Qué bien lo pasa de niño jugando con mis primas y primos, y de risas con toda la familia cuando nos reuníamos de fiesta familiar. Qué bien lo pasaba visitando a mis amigos para pasar un día sin ningún objetivo en mente, sólo pasar el tiempo juntos.

Conforme vamos cumpliendo, años adquirimos obligaciones y apego a la rutina del día a día. El ego exagera la necesidad de que estemos todos los días al pie del cañon, cumpliendo obligaciones. Hacer una visita a la familia no es tan difícil. Cada vez cuesta más dedicar unos días a visitar a los primos que llevo años sin ver y con los que lo pasaba tan bien o a mis tías y tíos que nos recuerdan historietas de cuando éramos pequeños. Los amigos cercanos y los familiaries que eran adultos, cuando uno era pequeño, conocen muy bien como es uno en el fondo y su altruista mirada de cariño siempre aparece en el reencuentro, con esa actitud de que todo está bien, de que uno no tiene que hacer nada para ser aceptado. Al revés también ocurre, siempre que me reencuentro con personas que tuve en mis brazos cuando eran bebés, puedo ver en ellas la belleza de su ser, a pesar de las máscaras que el ego va poniendo con los años.

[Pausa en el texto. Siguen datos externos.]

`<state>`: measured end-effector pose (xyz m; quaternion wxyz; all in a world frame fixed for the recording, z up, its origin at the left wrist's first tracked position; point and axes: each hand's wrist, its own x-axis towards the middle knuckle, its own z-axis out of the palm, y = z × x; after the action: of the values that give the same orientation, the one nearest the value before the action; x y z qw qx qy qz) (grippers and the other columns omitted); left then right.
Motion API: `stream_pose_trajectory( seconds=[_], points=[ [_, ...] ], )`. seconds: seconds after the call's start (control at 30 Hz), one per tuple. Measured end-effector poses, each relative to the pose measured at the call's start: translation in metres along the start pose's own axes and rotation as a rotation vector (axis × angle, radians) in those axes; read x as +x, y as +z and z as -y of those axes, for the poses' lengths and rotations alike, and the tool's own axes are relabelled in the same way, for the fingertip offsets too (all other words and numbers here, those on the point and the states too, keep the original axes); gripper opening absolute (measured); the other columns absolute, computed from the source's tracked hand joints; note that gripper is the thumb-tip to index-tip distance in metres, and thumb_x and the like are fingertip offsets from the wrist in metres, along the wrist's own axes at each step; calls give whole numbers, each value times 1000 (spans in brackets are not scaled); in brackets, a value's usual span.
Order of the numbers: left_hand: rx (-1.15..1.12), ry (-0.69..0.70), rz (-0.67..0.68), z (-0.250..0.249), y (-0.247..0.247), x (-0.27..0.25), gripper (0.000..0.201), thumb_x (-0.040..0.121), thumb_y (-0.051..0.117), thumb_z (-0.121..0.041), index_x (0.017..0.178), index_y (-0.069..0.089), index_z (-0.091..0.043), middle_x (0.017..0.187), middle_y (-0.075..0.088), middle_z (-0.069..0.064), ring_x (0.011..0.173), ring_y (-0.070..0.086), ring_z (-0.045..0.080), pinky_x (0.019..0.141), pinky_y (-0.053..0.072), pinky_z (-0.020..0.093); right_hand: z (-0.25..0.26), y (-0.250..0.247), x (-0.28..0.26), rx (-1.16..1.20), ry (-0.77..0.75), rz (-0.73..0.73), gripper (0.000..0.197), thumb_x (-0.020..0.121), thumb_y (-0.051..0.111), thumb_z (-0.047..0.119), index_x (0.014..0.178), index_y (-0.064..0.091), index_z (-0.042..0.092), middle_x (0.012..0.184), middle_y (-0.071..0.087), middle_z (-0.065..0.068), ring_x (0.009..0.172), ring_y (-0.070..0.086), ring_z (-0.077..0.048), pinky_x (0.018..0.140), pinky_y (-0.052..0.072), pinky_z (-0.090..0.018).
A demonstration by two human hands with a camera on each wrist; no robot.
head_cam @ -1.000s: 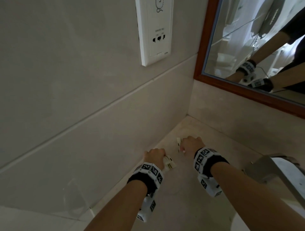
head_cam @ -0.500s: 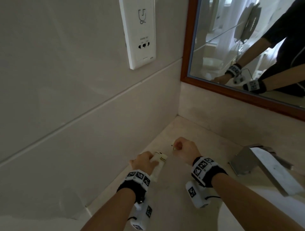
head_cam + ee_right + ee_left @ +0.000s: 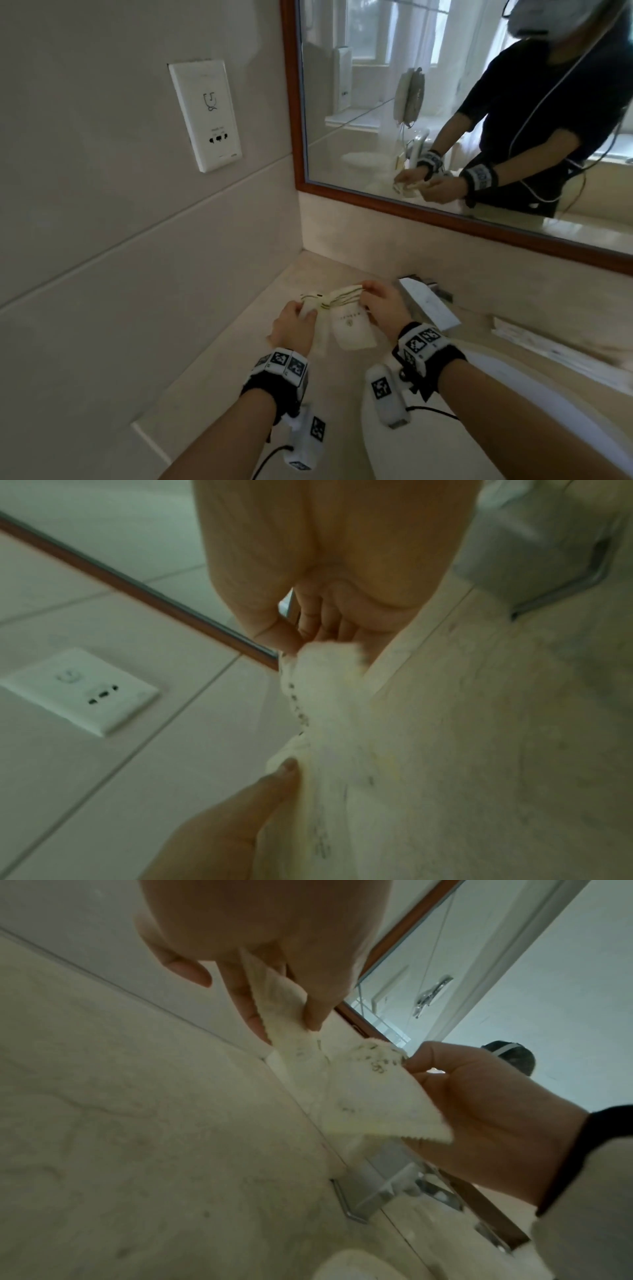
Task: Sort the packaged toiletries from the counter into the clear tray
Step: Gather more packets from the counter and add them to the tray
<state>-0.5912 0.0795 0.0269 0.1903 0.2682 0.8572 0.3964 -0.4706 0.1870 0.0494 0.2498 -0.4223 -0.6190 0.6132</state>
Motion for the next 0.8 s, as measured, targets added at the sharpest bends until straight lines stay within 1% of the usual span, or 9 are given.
stream_pose_trajectory(
  seconds=[0.1, 0.17, 0.27, 0.33, 0.43, 0.5, 0.6, 0.7, 0.8],
  points=[
    [-163, 100, 70, -23, 14, -27, 29, 94, 52, -21, 115, 58, -1, 118, 63, 17, 109, 58, 30, 89, 42, 31, 8, -38, -24, -56, -54, -32, 18, 91, 49, 2, 105, 59, 7, 90, 60, -10, 76, 55, -19, 66, 47, -28],
    [-261, 166, 105, -43, 25, -49, 25, 96, 50, -18, 109, 60, 1, 113, 65, 18, 101, 59, 27, 79, 42, 26, 12, -62, -40, -68, -64, -63, 16, 92, 51, 4, 104, 60, 9, 89, 62, -8, 77, 57, -20, 70, 48, -31],
    [-318, 289, 153, -75, 45, -83, 11, 95, 52, -12, 97, 60, -5, 96, 64, 12, 87, 55, 19, 63, 42, 17, 16, -96, -64, -119, -64, -126, 13, 91, 52, 5, 93, 59, 16, 78, 58, -1, 63, 52, -11, 54, 43, -18],
    [-311, 357, 177, -92, 58, -103, 5, 91, 57, -9, 94, 61, -5, 91, 63, 11, 83, 54, 18, 58, 39, 10, 17, -120, -78, -172, -55, -161, 12, 90, 55, 9, 86, 58, 20, 78, 57, 0, 65, 52, -12, 58, 44, -19],
    [-298, 423, 175, -116, 77, -130, 13, 88, 64, -12, 92, 65, 1, 84, 64, 10, 79, 55, 19, 55, 35, 16, 17, -158, -103, -147, -8, -198, 24, 90, 52, 8, 73, 53, 24, 71, 53, 1, 63, 49, -11, 57, 41, -21],
    [-294, 441, 214, -130, 90, -148, 11, 87, 65, -13, 79, 60, -7, 71, 57, -1, 72, 52, 18, 51, 35, 13, 16, -183, -125, -92, 24, -190, 23, 91, 50, 7, 74, 53, 22, 72, 53, 0, 65, 51, -12, 57, 44, -22],
    [-247, 467, 244, -150, 115, -176, 35, 86, 67, -17, 61, 41, -20, 59, 43, -7, 63, 44, 16, 48, 29, 15, 11, -222, -159, -108, 18, -206, 13, 92, 54, 10, 81, 59, 15, 79, 60, -4, 74, 58, -16, 62, 50, -24],
    [-238, 478, 299, -171, 145, -207, 41, 85, 68, -19, 59, 37, -20, 57, 38, -7, 60, 39, 15, 48, 25, 18, 1, -264, -186, -175, 3, -283, 21, 91, 58, 9, 71, 58, 16, 75, 61, -3, 71, 59, -15, 63, 51, -24],
    [-247, 529, 353, -190, 179, -239, 24, 84, 69, -15, 68, 51, -11, 62, 46, -4, 60, 40, 12, 47, 32, 16, -14, -310, -215, -271, 11, -374, 29, 90, 60, 8, 63, 55, 17, 63, 56, 3, 60, 53, -10, 57, 46, -20]
  ],
)
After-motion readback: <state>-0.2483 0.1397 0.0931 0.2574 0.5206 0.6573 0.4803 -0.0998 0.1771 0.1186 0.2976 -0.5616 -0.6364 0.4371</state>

La vida es muy corta y no vamos a llevarnos ningún logro laboral a la tumba. La compañía de los seres queridos, amigos y familiares, es un regalo exquisito que no dura para siempre. Te das cuenta cuando uno de tus seres queridos fallece, se marcha para siempre, sabes que han pasado años sin que fueras a visitarle, y entiendes que ya no podrás hacerlo nunca.